DNS providers’ API availability is a big factor when choosing one for this kind of tasks. I personally tend to favor Cloudflare for the easy to use API, free CDN and low latency (I primarily use it for tinkering with side projects), but as long as yours has an API you should be fine.

Dynflare was born out of pure laziness and unwillingness to manage yet another external platform (or possible point of failure), as a dead-simple, deploy in 1 minute solution.

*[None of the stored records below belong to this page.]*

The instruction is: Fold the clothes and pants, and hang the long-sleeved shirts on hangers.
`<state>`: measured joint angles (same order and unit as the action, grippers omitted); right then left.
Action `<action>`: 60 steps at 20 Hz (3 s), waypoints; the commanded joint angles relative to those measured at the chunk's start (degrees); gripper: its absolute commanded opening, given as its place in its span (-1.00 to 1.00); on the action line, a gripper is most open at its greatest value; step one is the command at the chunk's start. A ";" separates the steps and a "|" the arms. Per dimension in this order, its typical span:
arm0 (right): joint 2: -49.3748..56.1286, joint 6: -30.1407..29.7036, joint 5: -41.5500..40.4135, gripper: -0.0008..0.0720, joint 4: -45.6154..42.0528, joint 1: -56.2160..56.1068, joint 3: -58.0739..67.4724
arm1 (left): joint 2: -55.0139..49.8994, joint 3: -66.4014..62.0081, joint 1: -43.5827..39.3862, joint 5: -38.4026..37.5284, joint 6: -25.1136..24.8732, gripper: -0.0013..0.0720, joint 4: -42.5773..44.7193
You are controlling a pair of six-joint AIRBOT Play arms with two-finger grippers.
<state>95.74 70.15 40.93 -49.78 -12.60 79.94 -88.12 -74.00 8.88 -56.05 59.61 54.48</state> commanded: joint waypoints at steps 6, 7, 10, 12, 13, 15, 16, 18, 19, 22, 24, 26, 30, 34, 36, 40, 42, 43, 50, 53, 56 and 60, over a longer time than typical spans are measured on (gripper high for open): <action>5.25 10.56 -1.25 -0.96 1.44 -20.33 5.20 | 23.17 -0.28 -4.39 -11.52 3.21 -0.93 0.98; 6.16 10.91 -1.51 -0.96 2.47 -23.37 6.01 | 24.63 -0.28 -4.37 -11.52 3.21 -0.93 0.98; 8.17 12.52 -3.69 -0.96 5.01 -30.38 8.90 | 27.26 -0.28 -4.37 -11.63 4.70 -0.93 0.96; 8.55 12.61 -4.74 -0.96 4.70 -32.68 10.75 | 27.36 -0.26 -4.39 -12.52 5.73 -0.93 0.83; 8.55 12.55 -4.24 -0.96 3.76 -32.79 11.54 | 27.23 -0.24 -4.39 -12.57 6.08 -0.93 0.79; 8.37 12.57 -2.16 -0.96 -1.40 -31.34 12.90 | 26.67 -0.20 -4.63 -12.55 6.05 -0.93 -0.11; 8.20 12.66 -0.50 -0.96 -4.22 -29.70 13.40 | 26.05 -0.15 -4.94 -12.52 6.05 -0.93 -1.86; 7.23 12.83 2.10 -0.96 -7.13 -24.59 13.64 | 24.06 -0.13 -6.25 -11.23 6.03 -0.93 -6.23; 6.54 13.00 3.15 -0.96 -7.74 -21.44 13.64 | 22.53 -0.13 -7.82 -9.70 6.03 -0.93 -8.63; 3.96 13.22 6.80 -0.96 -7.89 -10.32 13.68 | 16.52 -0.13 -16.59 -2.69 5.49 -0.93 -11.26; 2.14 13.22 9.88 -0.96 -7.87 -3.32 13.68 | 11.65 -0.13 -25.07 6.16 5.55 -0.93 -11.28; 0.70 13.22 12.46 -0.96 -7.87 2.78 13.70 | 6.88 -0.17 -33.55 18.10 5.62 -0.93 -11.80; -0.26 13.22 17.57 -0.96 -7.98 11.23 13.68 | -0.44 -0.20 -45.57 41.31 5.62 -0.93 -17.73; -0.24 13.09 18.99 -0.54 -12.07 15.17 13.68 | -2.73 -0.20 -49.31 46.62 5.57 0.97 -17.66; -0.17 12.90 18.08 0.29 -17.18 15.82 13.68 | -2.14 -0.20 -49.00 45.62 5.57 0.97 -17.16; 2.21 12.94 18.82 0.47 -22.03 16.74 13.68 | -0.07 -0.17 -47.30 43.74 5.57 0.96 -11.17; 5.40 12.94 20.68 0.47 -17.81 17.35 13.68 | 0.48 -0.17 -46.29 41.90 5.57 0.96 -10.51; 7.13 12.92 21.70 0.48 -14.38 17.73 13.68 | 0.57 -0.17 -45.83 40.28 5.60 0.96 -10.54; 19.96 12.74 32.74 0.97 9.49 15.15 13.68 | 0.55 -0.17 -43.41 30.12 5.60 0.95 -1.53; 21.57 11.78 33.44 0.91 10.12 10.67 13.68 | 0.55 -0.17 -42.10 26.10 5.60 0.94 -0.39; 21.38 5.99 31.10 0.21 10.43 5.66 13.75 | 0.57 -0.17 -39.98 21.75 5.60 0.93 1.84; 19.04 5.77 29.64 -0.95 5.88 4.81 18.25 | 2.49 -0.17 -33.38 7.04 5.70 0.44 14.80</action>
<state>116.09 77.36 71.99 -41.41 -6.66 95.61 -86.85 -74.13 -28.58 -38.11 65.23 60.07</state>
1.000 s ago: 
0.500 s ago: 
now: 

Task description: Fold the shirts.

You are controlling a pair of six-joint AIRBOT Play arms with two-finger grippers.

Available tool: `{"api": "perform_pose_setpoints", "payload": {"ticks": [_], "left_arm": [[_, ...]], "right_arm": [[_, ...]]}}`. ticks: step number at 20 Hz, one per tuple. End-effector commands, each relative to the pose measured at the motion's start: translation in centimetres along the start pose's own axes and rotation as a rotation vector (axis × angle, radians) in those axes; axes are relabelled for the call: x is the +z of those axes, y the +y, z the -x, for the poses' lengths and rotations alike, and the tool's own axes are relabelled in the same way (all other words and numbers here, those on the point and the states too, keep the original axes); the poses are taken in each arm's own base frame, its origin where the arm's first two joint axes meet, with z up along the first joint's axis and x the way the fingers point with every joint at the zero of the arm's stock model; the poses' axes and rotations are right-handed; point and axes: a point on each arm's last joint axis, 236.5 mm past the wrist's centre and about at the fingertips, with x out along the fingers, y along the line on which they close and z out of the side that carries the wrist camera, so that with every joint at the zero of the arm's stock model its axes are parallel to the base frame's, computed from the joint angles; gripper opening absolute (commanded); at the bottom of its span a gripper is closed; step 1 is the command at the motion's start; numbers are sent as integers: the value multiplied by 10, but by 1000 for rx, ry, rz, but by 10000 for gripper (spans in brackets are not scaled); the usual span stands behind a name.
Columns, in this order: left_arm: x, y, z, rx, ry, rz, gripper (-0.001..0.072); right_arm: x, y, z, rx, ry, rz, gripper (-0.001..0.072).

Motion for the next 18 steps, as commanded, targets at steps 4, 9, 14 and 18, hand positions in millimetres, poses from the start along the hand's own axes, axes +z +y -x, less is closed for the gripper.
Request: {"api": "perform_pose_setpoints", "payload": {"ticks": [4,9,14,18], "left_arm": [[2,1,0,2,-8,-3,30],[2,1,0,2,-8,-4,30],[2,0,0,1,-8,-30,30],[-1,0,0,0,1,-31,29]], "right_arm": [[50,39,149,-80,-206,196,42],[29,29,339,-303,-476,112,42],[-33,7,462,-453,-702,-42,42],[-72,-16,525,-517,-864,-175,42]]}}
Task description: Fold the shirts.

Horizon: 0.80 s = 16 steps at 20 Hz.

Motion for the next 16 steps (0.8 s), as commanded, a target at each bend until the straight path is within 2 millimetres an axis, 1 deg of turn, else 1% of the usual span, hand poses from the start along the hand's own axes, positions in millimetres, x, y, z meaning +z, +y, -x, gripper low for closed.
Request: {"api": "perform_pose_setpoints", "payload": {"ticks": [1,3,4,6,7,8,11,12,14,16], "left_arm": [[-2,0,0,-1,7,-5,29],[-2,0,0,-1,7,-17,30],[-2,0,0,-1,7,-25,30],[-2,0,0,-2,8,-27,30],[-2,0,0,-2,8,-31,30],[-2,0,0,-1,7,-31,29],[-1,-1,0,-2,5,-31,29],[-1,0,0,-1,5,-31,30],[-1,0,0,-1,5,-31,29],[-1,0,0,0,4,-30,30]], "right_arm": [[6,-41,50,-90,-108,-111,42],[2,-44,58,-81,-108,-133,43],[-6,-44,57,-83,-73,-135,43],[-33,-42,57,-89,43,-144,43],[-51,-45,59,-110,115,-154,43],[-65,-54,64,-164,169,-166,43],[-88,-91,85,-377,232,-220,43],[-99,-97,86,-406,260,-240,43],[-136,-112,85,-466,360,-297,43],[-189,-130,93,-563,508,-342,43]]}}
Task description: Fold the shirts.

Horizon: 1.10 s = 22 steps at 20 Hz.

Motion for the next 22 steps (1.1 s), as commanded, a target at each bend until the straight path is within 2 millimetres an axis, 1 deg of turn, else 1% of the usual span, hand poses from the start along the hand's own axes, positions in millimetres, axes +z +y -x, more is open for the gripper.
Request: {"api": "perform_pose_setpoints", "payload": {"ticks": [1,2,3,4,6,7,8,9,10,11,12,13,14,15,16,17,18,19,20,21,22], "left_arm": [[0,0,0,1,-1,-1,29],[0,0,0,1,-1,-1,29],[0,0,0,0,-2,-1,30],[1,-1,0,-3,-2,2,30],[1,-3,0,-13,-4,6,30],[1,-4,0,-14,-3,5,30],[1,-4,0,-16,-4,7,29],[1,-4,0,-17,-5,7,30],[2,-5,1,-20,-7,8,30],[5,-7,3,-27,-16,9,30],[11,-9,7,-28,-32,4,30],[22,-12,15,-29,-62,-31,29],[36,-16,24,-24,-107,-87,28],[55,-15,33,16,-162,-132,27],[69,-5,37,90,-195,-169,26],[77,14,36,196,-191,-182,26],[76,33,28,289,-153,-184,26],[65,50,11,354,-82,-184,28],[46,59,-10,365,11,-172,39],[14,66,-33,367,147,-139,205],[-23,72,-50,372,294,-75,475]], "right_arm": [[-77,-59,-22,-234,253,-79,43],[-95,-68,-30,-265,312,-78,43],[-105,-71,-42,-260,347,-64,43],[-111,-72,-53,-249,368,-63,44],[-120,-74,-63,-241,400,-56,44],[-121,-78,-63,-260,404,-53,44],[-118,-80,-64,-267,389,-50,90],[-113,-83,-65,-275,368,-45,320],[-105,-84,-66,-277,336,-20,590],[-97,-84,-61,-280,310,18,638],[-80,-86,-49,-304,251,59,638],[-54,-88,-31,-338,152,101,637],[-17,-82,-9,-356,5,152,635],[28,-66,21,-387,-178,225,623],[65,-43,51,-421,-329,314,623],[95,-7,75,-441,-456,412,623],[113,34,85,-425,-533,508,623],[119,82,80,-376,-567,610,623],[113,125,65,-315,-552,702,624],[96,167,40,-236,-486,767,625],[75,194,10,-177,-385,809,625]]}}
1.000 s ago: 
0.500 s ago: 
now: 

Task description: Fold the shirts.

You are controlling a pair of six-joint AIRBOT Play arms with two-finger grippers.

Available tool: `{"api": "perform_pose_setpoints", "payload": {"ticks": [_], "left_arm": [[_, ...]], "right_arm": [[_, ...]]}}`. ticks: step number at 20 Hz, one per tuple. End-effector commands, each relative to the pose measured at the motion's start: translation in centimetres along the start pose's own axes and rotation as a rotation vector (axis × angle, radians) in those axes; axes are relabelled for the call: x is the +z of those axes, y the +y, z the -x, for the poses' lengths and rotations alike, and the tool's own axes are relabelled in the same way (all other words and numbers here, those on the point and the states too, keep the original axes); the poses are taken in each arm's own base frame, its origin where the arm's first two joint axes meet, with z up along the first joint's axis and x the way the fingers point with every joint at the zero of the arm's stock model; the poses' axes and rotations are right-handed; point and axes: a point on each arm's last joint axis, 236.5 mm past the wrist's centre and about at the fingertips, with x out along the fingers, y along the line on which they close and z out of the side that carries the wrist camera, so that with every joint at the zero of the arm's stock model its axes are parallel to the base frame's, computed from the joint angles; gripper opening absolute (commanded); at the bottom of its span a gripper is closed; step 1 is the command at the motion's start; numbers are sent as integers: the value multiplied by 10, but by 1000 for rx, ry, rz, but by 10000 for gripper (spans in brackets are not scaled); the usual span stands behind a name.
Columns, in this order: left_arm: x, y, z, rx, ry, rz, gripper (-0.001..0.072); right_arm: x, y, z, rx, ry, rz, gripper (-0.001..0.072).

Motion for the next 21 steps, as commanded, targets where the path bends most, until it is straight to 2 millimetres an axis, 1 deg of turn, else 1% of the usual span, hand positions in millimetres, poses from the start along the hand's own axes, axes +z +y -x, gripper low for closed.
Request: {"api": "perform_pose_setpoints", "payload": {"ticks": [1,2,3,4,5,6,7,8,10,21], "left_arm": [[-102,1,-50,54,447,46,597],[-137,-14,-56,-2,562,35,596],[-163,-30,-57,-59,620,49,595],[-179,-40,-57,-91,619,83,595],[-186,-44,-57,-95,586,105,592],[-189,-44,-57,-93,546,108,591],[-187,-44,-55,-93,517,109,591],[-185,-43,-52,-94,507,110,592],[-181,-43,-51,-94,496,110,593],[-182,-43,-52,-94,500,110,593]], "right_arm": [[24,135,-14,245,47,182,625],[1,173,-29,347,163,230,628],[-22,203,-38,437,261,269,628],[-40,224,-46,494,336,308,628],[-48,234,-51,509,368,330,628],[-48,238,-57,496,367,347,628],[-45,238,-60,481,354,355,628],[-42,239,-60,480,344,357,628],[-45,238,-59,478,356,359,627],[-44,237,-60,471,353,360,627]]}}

The above use cases are addressed more or less the following ways:

  1. you are in control of IP detection mechanisms and DNS record updating is done directly through the provider’s API
  2. it’s open source, MIT licensed and really, really simple, so you can fork it and add whatever features you might like (or open a pull request! contributions are always welcome)
  3. you can configure (through environment variables and/or command line flags) API credentials for any and multiple of the supported DNS providers, and specify multiple records to update using the <provider>:<zone>:<type>:<name> syntax
  4. support for self-tunneling-based IP detection (for example forwarding through ngrok) or custom servers (if you prefer having a VPS or very small server to query for IP detection, you can), as well as “consensus” between IP detection results (it’s really just picking the most-seen IP at the moment), which mitigates hijacking up to 49% of results (as in: if we always pick the most-seen address, we’re safe as long as 51% of IP detection results are good)
  5. as Dynflare is open source and MIT licensed, you can review it, fork, integrate…
  6. DNS record updates are directly applied to the DNS provider, and you can run Dynflare on your infrastructure using cron, Docker, Kubernetes…

Some example usage

Let’s imagine a simple scenario:

  • you want to have an A record called example-subdomain on Cloudflare always updated to your dynamic IP address, for your example.com domain
  • you want to mitigate hijacking with as less effort as possible
  • you want to run with cron

Using Dynflare, you would add this to your crontab:

0 * * * * CLOUDFLARE_API_KEY="your CF API key" CLOUDFLARE_API_SECRET="your CF API secret" /usr/bin/dynflare -r cloudflare:example.com:A:example-subdomain

What this does is:

  • configuring cron to run the above command every minute
  • setting your Cloudflare credentials as environment variables (note that this is a very simple example, you shouldn’t save your credentials in a crontab!)
  • running IP detection using all implemented providers and selecting the most-seen IP address
  • updating the example-subdomain A record in the example.com zone of your Cloudflare account

Notes

Take this post with a grain of salt. Some things are over-simplified to make for a shorter explanation, such as the dynamic IP allocation mechanisms or security in the above example.